__Requirement__
Print the data that follows exactly, leaving nothing out.

Provided data Start Marker

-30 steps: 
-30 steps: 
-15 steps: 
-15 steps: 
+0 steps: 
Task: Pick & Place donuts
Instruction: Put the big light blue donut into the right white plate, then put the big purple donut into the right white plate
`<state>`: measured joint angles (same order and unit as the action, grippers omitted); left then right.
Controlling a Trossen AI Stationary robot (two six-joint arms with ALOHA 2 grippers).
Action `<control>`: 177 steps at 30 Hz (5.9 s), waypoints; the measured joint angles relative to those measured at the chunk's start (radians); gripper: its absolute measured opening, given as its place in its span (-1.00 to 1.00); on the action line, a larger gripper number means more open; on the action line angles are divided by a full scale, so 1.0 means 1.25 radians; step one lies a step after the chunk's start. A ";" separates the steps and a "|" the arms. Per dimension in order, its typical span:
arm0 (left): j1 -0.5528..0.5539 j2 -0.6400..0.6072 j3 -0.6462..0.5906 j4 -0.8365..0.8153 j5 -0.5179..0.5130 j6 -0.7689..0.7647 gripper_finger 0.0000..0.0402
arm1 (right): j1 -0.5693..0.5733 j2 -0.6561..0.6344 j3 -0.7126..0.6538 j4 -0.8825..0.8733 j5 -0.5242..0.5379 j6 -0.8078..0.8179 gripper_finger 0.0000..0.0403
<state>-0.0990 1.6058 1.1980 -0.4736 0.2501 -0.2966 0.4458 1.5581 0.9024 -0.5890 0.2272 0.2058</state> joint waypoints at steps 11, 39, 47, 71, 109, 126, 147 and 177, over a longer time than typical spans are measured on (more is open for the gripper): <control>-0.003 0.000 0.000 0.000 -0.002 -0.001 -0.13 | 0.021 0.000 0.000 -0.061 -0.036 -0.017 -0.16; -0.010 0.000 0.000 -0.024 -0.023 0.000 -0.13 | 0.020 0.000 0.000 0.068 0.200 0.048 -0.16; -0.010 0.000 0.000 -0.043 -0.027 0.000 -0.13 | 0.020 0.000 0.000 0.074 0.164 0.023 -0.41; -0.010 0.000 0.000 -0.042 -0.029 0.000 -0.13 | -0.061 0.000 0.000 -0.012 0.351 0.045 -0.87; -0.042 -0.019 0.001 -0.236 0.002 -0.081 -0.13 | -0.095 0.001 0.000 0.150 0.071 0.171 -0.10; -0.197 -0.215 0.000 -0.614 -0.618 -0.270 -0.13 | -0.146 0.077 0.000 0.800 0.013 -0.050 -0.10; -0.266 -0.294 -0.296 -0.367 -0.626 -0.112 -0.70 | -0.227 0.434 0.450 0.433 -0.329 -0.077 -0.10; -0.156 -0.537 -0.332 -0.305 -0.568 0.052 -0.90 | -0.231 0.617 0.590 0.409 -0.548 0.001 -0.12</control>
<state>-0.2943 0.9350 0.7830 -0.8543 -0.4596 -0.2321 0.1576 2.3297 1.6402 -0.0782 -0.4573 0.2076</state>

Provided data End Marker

__Response to the task__
-30 steps: 
-30 steps: 
-15 steps: 
-15 steps: 
+0 steps: 
Task: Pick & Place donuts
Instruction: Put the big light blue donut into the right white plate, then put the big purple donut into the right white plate
`<state>`: measured joint angles (same order and unit as the action, grippers omitted); left then right.
Controlling a Trossen AI Stationary robot (two six-joint arms with ALOHA 2 grippers).
Action `<control>`: 177 steps at 30 Hz (5.9 s), waypoints; the measured joint angles relative to those measured at the chunk's start (radians); gripper: its absolute measured opening, given as its place in its span (-1.00 to 1.00); on the action line, a larger gripper number means more open; on the action line angles are divided by a full scale, so 1.0 means 1.25 radians; step one lies a step after the chunk's start. A ";" separates the steps and a "|" the arms. Per dimension in order, its typical span:
arm0 (left): j1 -0.5528..0.5539 j2 -0.6400..0.6072 j3 -0.6462..0.5906 j4 -0.8365..0.8153 j5 -0.5179..0.5130 j6 -0.7689..0.7647 gripper_finger 0.0000..0.0402
arm1 (right): j1 -0.5693..0.5733 j2 -0.6561..0.6344 j3 -0.7126..0.6538 j4 -0.8825..0.8733 j5 -0.5242..0.5379 j6 -0.8078..0.8179 gripper_finger 0.0000..0.0403
<state>-0.0990 1.6058 1.1980 -0.4736 0.2501 -0.2966 0.4458 1.5581 0.9024 -0.5890 0.2272 0.2058</state> joint waypoints at steps 11, 39, 47, 71, 109, 126, 147 and 177, over a longer time than typical spans are measured on (more is open for the gripper): <control>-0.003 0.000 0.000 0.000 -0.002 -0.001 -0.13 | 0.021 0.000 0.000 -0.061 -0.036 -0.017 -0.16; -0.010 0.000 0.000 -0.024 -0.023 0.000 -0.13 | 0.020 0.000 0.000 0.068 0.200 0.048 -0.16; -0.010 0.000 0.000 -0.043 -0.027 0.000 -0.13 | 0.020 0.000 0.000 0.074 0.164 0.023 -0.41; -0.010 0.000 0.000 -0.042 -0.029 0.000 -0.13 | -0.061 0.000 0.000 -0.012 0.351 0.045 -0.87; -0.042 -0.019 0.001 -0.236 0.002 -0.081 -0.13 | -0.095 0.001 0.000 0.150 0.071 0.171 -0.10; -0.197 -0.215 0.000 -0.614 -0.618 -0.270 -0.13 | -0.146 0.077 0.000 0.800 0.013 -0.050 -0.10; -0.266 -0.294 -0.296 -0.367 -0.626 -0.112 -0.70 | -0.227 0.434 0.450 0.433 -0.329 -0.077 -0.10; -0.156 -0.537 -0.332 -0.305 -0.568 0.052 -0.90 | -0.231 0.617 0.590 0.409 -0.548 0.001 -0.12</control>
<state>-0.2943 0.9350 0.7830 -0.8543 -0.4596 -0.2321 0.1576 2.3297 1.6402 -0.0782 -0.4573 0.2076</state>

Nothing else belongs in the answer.